As the available ratings of turbine-generators have increased, the problems of supplying the dc field excitation (amounting to 4000 A or more in the larger units) have grown progressively more difficult.
A common excitation source is a shaft-driven dc generator whose output is supplied to the alternator field through brushes and slip rings.
Alternatively, excitation may be supplied from a shaft-driven alternator of conventional design as the main exciter. This alternator has a stationary armature and a rotating-field winding.
Its frequency may be 180 or 240 Hz. Its output is fed to a stationary solid-state rectifier, which in turn supplies the turbine-generator field through slip rings.
Cooling and maintenance problems are inevitably associated with slip rings, commutators, and brushes. Many modern excitation systems have minimized these problems by minimizing the use of sliding contacts and brushes.
As a result, some excitation systems employ shaft-driven ac alternators whose field windings are stationary and whose ac windings rotate. By the use of rotating rectifiers, dc excitation can be applied directly to the generator field winding without the use of slip rings.

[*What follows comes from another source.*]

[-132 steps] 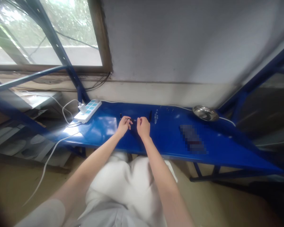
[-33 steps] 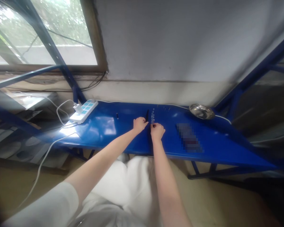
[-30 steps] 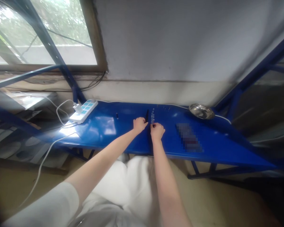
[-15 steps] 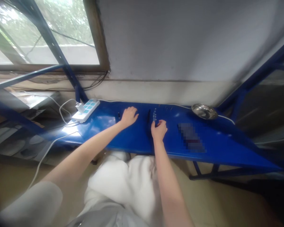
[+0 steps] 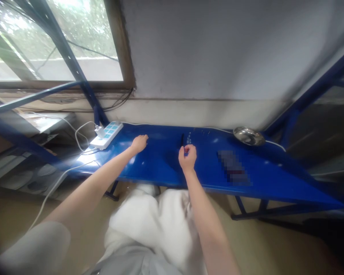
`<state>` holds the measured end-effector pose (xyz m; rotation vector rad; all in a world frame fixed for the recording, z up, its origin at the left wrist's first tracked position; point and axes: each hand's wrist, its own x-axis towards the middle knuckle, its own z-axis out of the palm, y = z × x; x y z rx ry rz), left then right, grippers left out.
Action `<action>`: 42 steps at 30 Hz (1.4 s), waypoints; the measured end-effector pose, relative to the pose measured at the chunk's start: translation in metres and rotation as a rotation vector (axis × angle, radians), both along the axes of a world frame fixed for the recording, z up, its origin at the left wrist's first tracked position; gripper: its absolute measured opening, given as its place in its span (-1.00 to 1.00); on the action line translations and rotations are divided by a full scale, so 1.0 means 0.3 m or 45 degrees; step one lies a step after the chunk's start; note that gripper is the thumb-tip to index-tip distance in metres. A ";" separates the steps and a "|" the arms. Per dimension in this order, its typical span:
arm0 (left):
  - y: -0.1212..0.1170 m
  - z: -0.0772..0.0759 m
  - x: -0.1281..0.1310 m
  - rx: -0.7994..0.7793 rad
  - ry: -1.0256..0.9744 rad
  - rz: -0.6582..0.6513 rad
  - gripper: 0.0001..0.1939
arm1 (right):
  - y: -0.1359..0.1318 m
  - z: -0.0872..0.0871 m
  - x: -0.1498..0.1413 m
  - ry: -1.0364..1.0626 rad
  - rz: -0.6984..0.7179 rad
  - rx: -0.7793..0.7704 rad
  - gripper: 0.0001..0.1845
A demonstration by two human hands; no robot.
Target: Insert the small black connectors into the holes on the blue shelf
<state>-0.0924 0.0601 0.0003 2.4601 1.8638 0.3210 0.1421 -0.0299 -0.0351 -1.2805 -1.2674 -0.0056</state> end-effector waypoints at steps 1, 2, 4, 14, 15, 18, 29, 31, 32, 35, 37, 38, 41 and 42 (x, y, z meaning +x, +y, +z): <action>-0.003 -0.011 0.006 -0.026 -0.107 0.034 -0.82 | 0.001 0.009 -0.023 -0.019 0.042 -0.010 -0.82; -0.008 -0.022 0.016 -0.029 -0.252 0.080 -0.84 | 0.003 0.018 -0.049 -0.040 0.088 -0.035 -0.81; -0.025 -0.043 0.042 -0.004 -0.631 0.167 -0.79 | 0.011 0.032 -0.105 -0.083 0.210 -0.158 -0.79; -0.176 -0.123 0.171 -0.082 -1.804 0.096 -0.69 | 0.078 -0.012 -0.272 -0.101 0.397 -0.560 -0.54; -0.182 -0.129 0.173 -0.083 -1.823 0.099 -0.69 | 0.077 -0.017 -0.273 -0.095 0.419 -0.534 -0.54; -0.191 -0.145 0.175 -0.082 -1.871 0.117 -0.68 | 0.072 -0.026 -0.272 -0.106 0.436 -0.462 -0.56; -0.198 -0.155 0.165 -0.094 -2.039 0.250 -0.60 | 0.045 -0.015 -0.269 -0.104 0.487 -0.389 -0.67; -0.203 -0.150 0.164 -0.129 -2.045 0.229 -0.61 | 0.045 -0.016 -0.268 -0.082 0.484 -0.380 -0.67; -0.206 -0.147 0.164 -0.146 -2.044 0.207 -0.63 | 0.047 -0.018 -0.268 -0.073 0.478 -0.378 -0.66; -0.212 -0.142 0.161 -0.193 -2.074 0.108 -0.68 | 0.053 -0.026 -0.267 -0.039 0.466 -0.377 -0.66; -0.213 -0.141 0.158 -0.219 -2.106 0.056 -0.70 | 0.058 -0.031 -0.267 -0.012 0.474 -0.374 -0.67; -0.212 -0.142 0.157 -0.230 -2.112 0.046 -0.71 | 0.060 -0.033 -0.267 -0.002 0.482 -0.372 -0.67; -0.208 -0.148 0.153 -0.242 -2.129 0.045 -0.75 | 0.061 -0.038 -0.267 0.008 0.501 -0.376 -0.69; -0.207 -0.150 0.153 -0.239 -2.144 0.041 -0.75 | 0.061 -0.039 -0.268 0.006 0.509 -0.380 -0.70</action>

Excitation systems of the latest design are being built without any sort of rotating exciter-alternator. In these systems, the excitation power is obtained from a special auxiliary transformer fed from the local power system.
Alternatively it may be obtained directly from the main generator terminals; in one system a special armature winding is included in the main generator to supply the excitation power. In each of
these systems the power is rectified using phase-controlled silicon controlled rectifiers (SCRs).
These types of excitation system, which have been made possible by the development of reliable, high-power SCRs, are relatively simple in design and provide the fast response characteristics required in many modern applications.